[[ INFORMATION SUPPLIED, beginning ]]
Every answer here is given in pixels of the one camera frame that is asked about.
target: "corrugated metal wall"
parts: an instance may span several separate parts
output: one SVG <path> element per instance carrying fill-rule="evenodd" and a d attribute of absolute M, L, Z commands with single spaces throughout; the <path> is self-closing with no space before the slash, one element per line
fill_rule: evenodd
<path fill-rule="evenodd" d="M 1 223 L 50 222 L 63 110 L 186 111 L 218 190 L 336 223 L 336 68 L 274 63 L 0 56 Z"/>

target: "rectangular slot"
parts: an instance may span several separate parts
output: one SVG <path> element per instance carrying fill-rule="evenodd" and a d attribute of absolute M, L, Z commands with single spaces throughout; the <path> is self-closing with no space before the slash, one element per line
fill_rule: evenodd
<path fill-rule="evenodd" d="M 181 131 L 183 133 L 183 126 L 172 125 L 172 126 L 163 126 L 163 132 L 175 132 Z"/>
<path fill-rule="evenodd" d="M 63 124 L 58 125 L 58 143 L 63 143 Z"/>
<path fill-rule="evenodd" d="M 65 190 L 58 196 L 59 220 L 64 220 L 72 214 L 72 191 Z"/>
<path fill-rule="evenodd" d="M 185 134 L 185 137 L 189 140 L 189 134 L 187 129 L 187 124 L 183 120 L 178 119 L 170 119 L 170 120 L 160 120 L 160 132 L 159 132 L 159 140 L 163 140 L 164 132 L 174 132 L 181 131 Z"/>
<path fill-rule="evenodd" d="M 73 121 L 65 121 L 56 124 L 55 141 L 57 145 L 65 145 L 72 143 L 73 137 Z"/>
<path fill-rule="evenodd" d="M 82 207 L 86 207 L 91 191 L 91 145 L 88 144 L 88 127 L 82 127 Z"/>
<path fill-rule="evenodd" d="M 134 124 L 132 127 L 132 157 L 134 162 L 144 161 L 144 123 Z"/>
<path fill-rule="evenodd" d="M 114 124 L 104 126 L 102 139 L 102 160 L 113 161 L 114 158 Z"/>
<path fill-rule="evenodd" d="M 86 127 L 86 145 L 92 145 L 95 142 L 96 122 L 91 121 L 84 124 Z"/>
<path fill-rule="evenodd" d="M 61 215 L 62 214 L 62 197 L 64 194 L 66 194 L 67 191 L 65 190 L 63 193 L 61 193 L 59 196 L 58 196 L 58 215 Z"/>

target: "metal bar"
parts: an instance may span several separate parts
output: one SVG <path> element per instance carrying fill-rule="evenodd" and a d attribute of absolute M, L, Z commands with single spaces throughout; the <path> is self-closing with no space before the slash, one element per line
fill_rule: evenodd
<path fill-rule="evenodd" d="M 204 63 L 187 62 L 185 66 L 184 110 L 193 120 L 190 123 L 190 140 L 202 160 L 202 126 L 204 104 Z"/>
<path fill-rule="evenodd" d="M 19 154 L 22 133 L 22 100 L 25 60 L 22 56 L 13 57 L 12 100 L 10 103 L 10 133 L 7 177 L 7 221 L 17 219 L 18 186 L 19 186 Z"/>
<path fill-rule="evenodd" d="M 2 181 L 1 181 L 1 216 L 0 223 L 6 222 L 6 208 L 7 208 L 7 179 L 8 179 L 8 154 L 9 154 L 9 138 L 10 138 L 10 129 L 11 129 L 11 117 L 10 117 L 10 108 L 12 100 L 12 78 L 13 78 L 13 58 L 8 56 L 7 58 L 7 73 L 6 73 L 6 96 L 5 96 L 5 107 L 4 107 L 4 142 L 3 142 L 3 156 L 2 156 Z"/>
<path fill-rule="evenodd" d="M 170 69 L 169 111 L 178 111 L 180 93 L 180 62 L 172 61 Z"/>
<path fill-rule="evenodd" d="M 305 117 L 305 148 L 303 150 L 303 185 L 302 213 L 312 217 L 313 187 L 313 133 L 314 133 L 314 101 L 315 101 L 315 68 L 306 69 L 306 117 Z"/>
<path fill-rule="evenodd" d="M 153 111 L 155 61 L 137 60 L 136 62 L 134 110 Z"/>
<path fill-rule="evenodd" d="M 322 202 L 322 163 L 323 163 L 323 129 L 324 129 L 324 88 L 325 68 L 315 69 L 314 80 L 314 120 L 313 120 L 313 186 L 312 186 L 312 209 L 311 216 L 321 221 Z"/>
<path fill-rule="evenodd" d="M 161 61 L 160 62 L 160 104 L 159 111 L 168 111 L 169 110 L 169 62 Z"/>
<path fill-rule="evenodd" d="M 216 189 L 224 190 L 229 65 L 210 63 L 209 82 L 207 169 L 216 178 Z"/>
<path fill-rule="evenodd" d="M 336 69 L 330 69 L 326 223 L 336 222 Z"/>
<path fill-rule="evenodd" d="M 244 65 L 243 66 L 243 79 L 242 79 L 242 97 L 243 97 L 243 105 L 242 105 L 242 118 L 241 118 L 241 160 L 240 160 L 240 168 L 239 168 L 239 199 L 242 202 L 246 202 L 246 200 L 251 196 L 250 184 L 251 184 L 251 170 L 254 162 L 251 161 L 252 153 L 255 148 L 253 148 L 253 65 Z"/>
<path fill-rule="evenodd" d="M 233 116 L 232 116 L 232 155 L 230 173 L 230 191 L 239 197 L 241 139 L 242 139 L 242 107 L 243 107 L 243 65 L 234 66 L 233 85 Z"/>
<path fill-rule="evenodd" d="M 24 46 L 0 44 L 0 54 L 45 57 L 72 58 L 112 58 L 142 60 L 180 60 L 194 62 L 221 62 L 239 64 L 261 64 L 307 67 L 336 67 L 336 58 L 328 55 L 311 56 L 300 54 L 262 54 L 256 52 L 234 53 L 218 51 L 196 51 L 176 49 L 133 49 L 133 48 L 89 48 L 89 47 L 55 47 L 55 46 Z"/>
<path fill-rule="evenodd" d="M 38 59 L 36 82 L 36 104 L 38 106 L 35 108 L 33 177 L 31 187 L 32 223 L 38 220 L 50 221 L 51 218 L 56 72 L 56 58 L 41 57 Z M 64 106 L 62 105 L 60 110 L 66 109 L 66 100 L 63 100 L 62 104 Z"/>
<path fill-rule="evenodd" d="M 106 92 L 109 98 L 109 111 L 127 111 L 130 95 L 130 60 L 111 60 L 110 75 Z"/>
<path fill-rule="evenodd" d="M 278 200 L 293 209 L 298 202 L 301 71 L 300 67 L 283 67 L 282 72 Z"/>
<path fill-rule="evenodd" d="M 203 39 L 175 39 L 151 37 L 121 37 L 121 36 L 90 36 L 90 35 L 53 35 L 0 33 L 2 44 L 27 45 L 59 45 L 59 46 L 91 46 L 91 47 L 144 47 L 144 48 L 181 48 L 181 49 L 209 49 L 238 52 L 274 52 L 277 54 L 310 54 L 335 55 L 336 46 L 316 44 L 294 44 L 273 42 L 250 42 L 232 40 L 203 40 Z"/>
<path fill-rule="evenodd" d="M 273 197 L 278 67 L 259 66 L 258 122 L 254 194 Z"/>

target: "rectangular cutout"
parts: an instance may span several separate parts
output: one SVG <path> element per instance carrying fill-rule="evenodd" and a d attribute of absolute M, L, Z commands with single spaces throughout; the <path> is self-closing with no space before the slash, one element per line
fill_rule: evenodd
[[ INFORMATION SUPPLIED, end ]]
• [DIRECTIONS FOR THIS TASK]: Every line of the listing is to be returned exactly as given.

• [WRITTEN RESPONSE]:
Every answer here is given in pixels of the one camera frame that is asked about.
target: "corrugated metal wall"
parts: an instance may span several separate parts
output: one SVG <path> element per instance carrying fill-rule="evenodd" and a d attribute of absolute M, L, Z commands with single spaces throughout; the <path> is self-closing with no space before the slash, one element per line
fill_rule: evenodd
<path fill-rule="evenodd" d="M 1 223 L 50 222 L 63 110 L 186 111 L 218 190 L 336 223 L 336 68 L 274 63 L 0 56 Z"/>

target: "rectangular slot"
parts: an instance may span several separate parts
output: one SVG <path> element per instance carrying fill-rule="evenodd" and a d attribute of absolute M, L, Z commands with single spaces throughout; the <path> is self-closing with no space before the slash, one element per line
fill_rule: evenodd
<path fill-rule="evenodd" d="M 181 131 L 183 133 L 183 126 L 172 125 L 172 126 L 163 126 L 163 132 L 175 132 Z"/>
<path fill-rule="evenodd" d="M 63 124 L 58 125 L 58 143 L 63 143 Z"/>
<path fill-rule="evenodd" d="M 65 190 L 58 196 L 59 220 L 64 220 L 72 214 L 72 191 Z"/>
<path fill-rule="evenodd" d="M 185 134 L 185 137 L 189 140 L 189 134 L 187 129 L 187 124 L 183 120 L 178 119 L 170 119 L 170 120 L 160 120 L 160 132 L 159 132 L 159 140 L 163 140 L 164 132 L 174 132 L 181 131 Z"/>
<path fill-rule="evenodd" d="M 73 121 L 65 121 L 56 124 L 55 141 L 57 145 L 65 145 L 72 143 L 73 137 Z"/>
<path fill-rule="evenodd" d="M 82 207 L 86 207 L 91 191 L 91 145 L 88 144 L 88 127 L 82 127 Z"/>
<path fill-rule="evenodd" d="M 134 124 L 132 127 L 132 157 L 134 162 L 144 161 L 144 123 Z"/>
<path fill-rule="evenodd" d="M 114 124 L 104 126 L 102 139 L 102 160 L 113 161 L 114 158 Z"/>
<path fill-rule="evenodd" d="M 86 127 L 86 145 L 92 145 L 95 142 L 96 122 L 91 121 L 84 124 Z"/>
<path fill-rule="evenodd" d="M 61 215 L 62 214 L 62 197 L 64 194 L 66 194 L 67 191 L 65 190 L 63 193 L 61 193 L 59 196 L 58 196 L 58 215 Z"/>

target: "metal bar"
parts: an instance may span several separate parts
output: one SVG <path> element per instance carrying fill-rule="evenodd" and a d attribute of absolute M, L, Z commands with single spaces throughout; the <path> is self-closing with no space before the slash, one element per line
fill_rule: evenodd
<path fill-rule="evenodd" d="M 204 63 L 187 62 L 185 66 L 184 110 L 193 120 L 190 123 L 190 140 L 202 160 L 202 126 L 204 104 Z"/>
<path fill-rule="evenodd" d="M 19 154 L 22 133 L 22 100 L 25 60 L 22 56 L 13 57 L 12 100 L 10 103 L 10 133 L 7 177 L 7 221 L 17 219 L 18 186 L 19 186 Z"/>
<path fill-rule="evenodd" d="M 2 181 L 1 181 L 1 216 L 0 223 L 6 222 L 6 208 L 7 208 L 7 179 L 8 179 L 8 154 L 9 154 L 9 138 L 10 138 L 10 129 L 11 129 L 11 117 L 10 117 L 10 108 L 12 100 L 12 78 L 13 78 L 13 58 L 8 56 L 7 58 L 7 73 L 6 73 L 6 96 L 5 96 L 5 107 L 4 107 L 4 142 L 3 142 L 3 156 L 2 156 Z"/>
<path fill-rule="evenodd" d="M 170 69 L 169 111 L 178 111 L 180 93 L 180 62 L 172 61 Z"/>
<path fill-rule="evenodd" d="M 305 117 L 305 148 L 303 150 L 303 185 L 302 213 L 312 217 L 313 187 L 313 133 L 314 133 L 314 101 L 315 101 L 315 68 L 306 69 L 306 117 Z"/>
<path fill-rule="evenodd" d="M 153 111 L 155 61 L 137 60 L 136 62 L 134 110 Z"/>
<path fill-rule="evenodd" d="M 322 202 L 322 163 L 323 163 L 323 129 L 324 129 L 324 88 L 325 68 L 315 69 L 314 80 L 314 120 L 313 120 L 313 186 L 312 186 L 312 209 L 311 216 L 321 221 Z"/>
<path fill-rule="evenodd" d="M 161 61 L 160 62 L 160 104 L 159 111 L 168 111 L 169 110 L 169 62 Z"/>
<path fill-rule="evenodd" d="M 216 189 L 224 190 L 229 65 L 210 63 L 209 82 L 207 169 L 216 178 Z"/>
<path fill-rule="evenodd" d="M 336 69 L 330 69 L 326 223 L 336 222 Z"/>
<path fill-rule="evenodd" d="M 244 65 L 243 66 L 243 79 L 242 79 L 242 97 L 243 97 L 243 105 L 242 105 L 242 118 L 241 118 L 241 160 L 240 160 L 240 168 L 239 168 L 239 199 L 242 202 L 246 202 L 246 200 L 251 196 L 250 184 L 251 184 L 251 170 L 254 162 L 251 161 L 252 153 L 255 148 L 253 148 L 253 65 Z"/>
<path fill-rule="evenodd" d="M 233 116 L 232 116 L 232 155 L 230 173 L 230 191 L 239 197 L 241 139 L 242 139 L 242 107 L 243 107 L 243 65 L 234 66 L 233 85 Z"/>
<path fill-rule="evenodd" d="M 24 46 L 0 44 L 0 54 L 45 57 L 72 58 L 112 58 L 142 60 L 180 60 L 194 62 L 221 62 L 239 64 L 261 64 L 307 67 L 336 67 L 336 58 L 328 55 L 311 56 L 300 54 L 262 54 L 256 52 L 234 53 L 218 51 L 196 51 L 176 49 L 133 49 L 133 48 L 89 48 L 89 47 L 55 47 L 55 46 Z"/>
<path fill-rule="evenodd" d="M 38 59 L 36 82 L 36 104 L 38 106 L 35 108 L 33 177 L 31 187 L 32 223 L 38 220 L 50 221 L 51 218 L 56 72 L 56 58 L 41 57 Z M 64 106 L 62 105 L 60 110 L 66 109 L 66 100 L 63 100 L 62 104 Z"/>
<path fill-rule="evenodd" d="M 106 92 L 109 98 L 109 111 L 127 111 L 130 95 L 130 60 L 111 60 L 110 75 Z"/>
<path fill-rule="evenodd" d="M 278 200 L 293 209 L 298 202 L 301 71 L 300 67 L 283 67 L 282 72 Z"/>
<path fill-rule="evenodd" d="M 203 39 L 175 39 L 151 37 L 121 37 L 121 36 L 90 36 L 90 35 L 53 35 L 0 33 L 2 44 L 27 45 L 59 45 L 59 46 L 91 46 L 91 47 L 144 47 L 144 48 L 181 48 L 181 49 L 209 49 L 238 52 L 274 52 L 277 54 L 310 54 L 335 55 L 336 46 L 316 44 L 294 44 L 273 42 L 250 42 L 232 40 L 203 40 Z"/>
<path fill-rule="evenodd" d="M 273 197 L 278 67 L 259 66 L 258 122 L 254 194 Z"/>

target: "rectangular cutout"
parts: an instance may span several separate parts
output: one SVG <path> element per instance carrying fill-rule="evenodd" and a d attribute of absolute M, L, Z commands with single spaces throughout; the <path> is self-closing with no space before the slash, one element per line
fill_rule: evenodd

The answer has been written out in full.